Abuja/Wien - Irgendwann Mitte September muss etwas schief gelaufen sein. Seither vergeht in Nigeria kaum ein Tag ohne Bombenanschläge, Schussattentate und Blutvergießen. Entweder die Task Force aus Polizei und Militär geht gegen Stützpunkte der Boko Haram vor. Oder die islamistische Sekte ihrerseits richtet schwere Massaker an. Allein in den vergangenen vier Wochen waren an die 200 Todesopfer zu beklagen.
Dabei standen die Signale zwischenzeitlich auf Entspannung: Die Regierung in Abuja und die "nigerianischen Taliban" hatten sich Ende August auf inoffizielle Gespräche eingelassen. Reuben Abati, der Sprecher von Präsident Goodluck Jonathan, erklärte damals: "Wir wollen besser verstehen, was die Beschwerden dieser Personen sind und was wir tun können, um diese Krise zu beenden." Wenige Wochen zuvor hatte auch der Vorsteher der großen Moschee in Abuja, Yayaha Abubakar, im Standard-Gespräch in der nigerianischen Hauptstadt begrüßt, dass die Regierung einen Gesprächskanal mit den "unislamisch handelnden" Boko-Haram-Aktivisten aufbaue.
Allein: Dieser Kanal blieb kaum vierzehn Tage offen.
Das mag auch deswegen der Fall gewesen sein, weil der Konflikt in Nigeria, das von einer Grenze zwischen christlich-animistischen und muslimischen Gebieten wie von einem Äquator durchzogen wird, nicht nur religiöse Hintergründe hat. In einem im Frühsommer verfassten internen Bericht für Brüssel schreiben die EU-Botschafter in Abuja: "Die Sekte benutzt die Religion, um Spannungen zu erhöhen und das Land zu destabilisieren. Aber: Religion ist nicht die Quelle dieses Konfliktes." Hohe Jugendarbeitslosigkeit sei ein fruchtbarer Boden für Radikalisierung, genauso wie das Gefühl der Marginalisierung im Norden. Dazu kämen ethnische Spannungen, Kämpfe um Land und Weiderechte oder politische Diskriminierung.
Präsident Jonathan bestätigte das zuletzt, in dem er zwar das harte Vorgehen der Sicherheitskräfte pries, aber auch erklärte: "Es ist ebenso wichtig, die landwirtschaftliche Produktion, Jobchancen und westliche Erziehung in den nördlichen Gebieten zu fördern. Und es ist wichtig, die indirekten Gespräche zu führen."
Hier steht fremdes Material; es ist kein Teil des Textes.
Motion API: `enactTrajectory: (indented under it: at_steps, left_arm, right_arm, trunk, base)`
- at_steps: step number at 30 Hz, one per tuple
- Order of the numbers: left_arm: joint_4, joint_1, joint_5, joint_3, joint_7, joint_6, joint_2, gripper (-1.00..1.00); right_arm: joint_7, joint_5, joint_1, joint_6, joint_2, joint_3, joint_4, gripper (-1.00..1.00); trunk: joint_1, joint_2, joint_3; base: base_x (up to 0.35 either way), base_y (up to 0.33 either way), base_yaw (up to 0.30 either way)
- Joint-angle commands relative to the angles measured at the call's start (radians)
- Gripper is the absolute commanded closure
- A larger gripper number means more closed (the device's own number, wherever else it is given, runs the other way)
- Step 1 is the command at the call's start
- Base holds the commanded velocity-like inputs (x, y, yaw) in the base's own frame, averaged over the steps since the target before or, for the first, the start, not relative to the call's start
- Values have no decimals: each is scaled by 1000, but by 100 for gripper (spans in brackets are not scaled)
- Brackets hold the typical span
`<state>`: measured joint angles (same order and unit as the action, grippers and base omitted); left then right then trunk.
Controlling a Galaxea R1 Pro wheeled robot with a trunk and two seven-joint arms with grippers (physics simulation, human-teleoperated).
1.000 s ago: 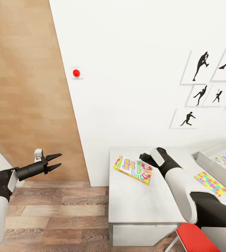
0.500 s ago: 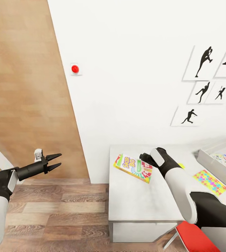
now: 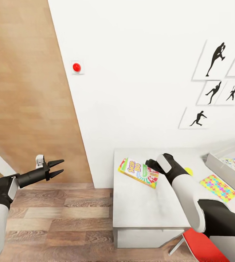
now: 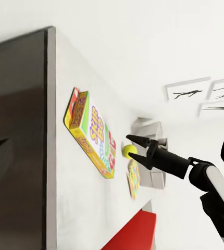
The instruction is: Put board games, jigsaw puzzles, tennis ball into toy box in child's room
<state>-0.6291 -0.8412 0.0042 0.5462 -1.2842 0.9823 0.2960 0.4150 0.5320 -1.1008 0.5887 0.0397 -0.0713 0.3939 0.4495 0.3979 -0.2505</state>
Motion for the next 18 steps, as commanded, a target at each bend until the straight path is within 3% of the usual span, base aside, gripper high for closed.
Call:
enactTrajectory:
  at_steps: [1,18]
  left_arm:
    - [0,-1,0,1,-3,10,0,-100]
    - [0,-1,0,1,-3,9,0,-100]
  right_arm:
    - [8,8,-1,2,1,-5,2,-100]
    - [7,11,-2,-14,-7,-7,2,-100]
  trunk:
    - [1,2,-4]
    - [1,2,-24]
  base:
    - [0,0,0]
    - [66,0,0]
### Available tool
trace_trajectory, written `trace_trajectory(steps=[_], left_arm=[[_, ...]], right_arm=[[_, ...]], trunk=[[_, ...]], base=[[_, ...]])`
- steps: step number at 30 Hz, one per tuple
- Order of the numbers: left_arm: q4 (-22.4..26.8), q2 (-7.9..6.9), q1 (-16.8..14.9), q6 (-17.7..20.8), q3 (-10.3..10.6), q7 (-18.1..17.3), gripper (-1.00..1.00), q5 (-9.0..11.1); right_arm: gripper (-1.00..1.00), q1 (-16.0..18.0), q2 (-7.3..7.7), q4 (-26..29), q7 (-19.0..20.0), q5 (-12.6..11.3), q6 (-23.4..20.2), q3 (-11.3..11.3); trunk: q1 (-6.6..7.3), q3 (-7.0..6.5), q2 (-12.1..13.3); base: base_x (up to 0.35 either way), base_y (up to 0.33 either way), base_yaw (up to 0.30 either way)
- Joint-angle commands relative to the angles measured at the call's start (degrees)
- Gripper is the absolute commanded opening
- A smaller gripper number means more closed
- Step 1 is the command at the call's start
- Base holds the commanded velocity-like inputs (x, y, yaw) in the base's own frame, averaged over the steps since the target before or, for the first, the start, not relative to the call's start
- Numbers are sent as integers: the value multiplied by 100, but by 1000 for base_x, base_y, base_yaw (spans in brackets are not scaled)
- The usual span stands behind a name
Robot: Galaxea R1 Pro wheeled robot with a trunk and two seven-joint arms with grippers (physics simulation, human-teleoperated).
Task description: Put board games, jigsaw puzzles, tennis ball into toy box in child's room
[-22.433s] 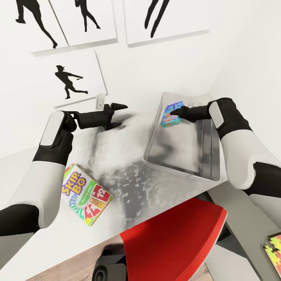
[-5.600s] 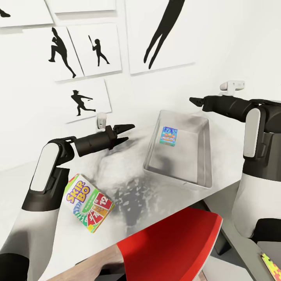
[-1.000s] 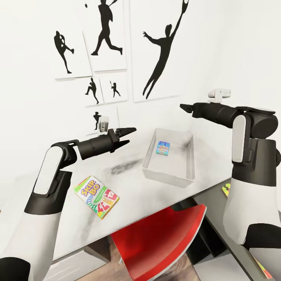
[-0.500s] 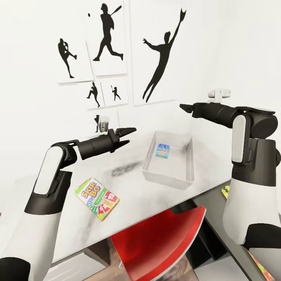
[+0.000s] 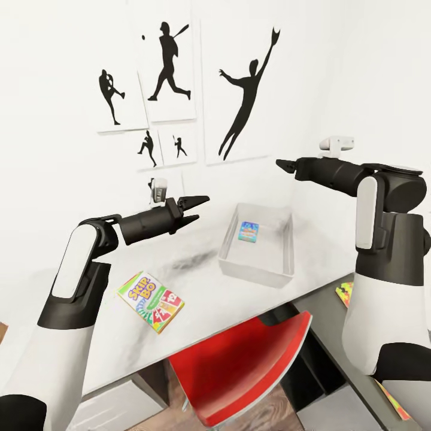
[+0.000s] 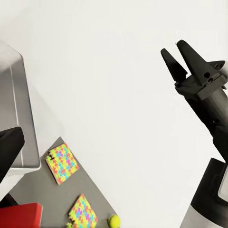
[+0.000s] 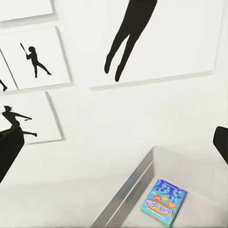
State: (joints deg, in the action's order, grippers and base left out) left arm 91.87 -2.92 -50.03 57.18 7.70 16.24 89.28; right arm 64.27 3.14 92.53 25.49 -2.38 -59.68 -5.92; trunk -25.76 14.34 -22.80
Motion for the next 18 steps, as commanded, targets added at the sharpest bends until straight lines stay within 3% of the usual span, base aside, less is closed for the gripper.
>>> trace_trajectory(steps=[1,18], left_arm=[[4,-2,-6,3,8,58,100,59],[6,2,-6,4,13,55,100,62]], right_arm=[[100,7,1,2,0,-23,-32,-6],[100,7,3,2,0,-24,-32,-38]], trunk=[[-2,2,-11],[-2,-128,-11]], base=[[-167,0,0],[-64,0,31]])
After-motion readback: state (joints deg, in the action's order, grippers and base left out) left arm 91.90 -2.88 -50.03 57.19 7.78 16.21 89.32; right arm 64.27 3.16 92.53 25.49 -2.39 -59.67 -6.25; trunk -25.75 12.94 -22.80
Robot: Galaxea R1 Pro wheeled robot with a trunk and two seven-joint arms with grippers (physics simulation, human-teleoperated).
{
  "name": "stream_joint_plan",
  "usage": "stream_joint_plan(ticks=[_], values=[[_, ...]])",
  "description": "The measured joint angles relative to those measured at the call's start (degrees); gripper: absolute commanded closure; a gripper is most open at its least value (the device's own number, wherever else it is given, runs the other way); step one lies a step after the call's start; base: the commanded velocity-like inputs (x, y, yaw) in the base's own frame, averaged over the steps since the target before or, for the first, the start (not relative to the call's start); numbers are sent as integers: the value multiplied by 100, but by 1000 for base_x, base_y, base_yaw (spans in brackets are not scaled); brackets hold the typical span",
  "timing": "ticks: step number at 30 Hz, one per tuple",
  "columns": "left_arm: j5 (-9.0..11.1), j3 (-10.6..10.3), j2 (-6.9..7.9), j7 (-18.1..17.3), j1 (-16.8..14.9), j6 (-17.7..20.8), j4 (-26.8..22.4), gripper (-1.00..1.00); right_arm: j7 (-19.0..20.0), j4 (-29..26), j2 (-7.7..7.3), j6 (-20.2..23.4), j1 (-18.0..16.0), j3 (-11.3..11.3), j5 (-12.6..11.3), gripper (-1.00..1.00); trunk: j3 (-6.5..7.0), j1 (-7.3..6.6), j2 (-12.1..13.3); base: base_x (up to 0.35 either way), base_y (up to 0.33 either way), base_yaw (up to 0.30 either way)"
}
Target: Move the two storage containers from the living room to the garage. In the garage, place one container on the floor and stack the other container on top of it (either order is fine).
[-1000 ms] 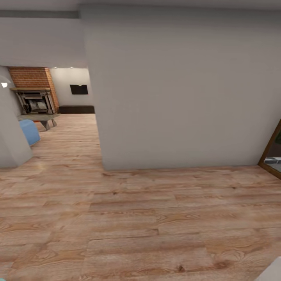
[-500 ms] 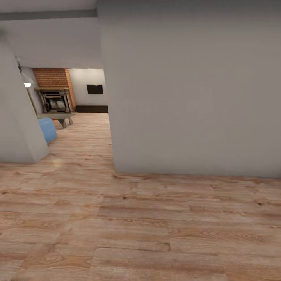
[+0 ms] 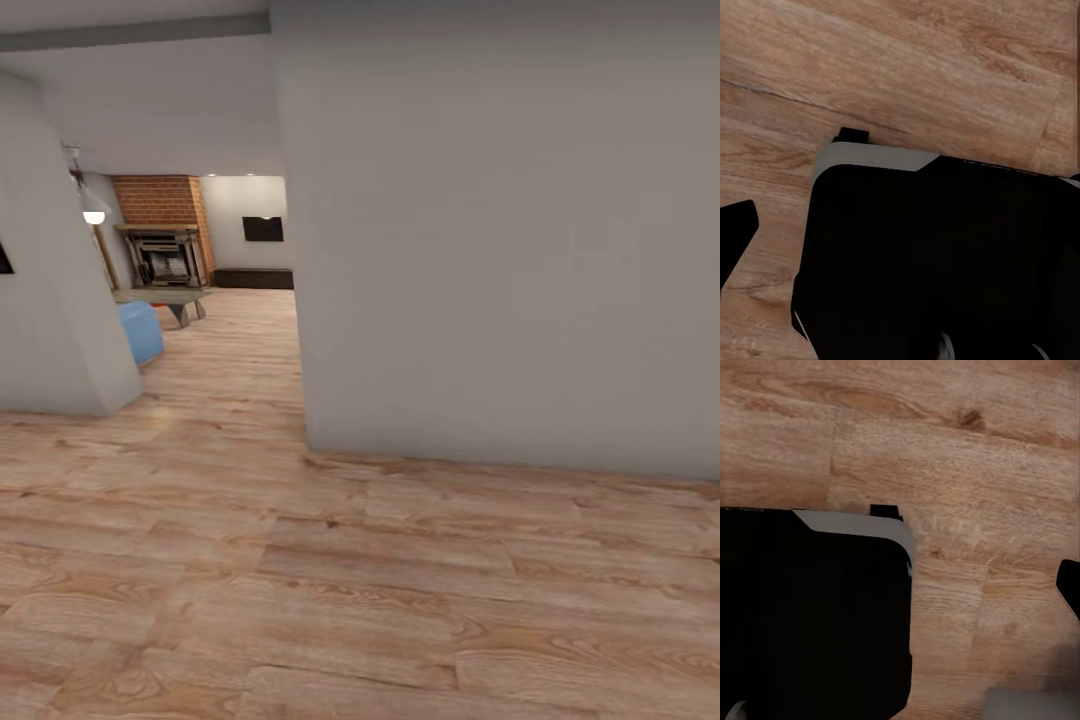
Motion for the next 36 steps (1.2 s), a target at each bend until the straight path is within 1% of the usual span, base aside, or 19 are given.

Boko-Haram-Führer Abubakar Shekau entgegnete postwendend via Videobotschaft: "Wir haben diesen Dialog nie gesucht. Es wird keinen Frieden geben, solange wir angegriffen werden." Danach sprachen wieder die Bomben. (Christoph Prantner, DER STANDARD, 12.10.2012)
Abuja/Wien - Irgendwann Mitte September muss etwas schief gelaufen sein. Seither vergeht in Nigeria kaum ein Tag ohne Bombenanschläge, Schussattentate und Blutvergießen. Entweder die Task Force aus Polizei und Militär geht gegen Stützpunkte der Boko Haram vor. Oder die islamistische Sekte ihrerseits richtet schwere Massaker an. Allein in den vergangenen vier Wochen waren an die 200 Todesopfer zu beklagen.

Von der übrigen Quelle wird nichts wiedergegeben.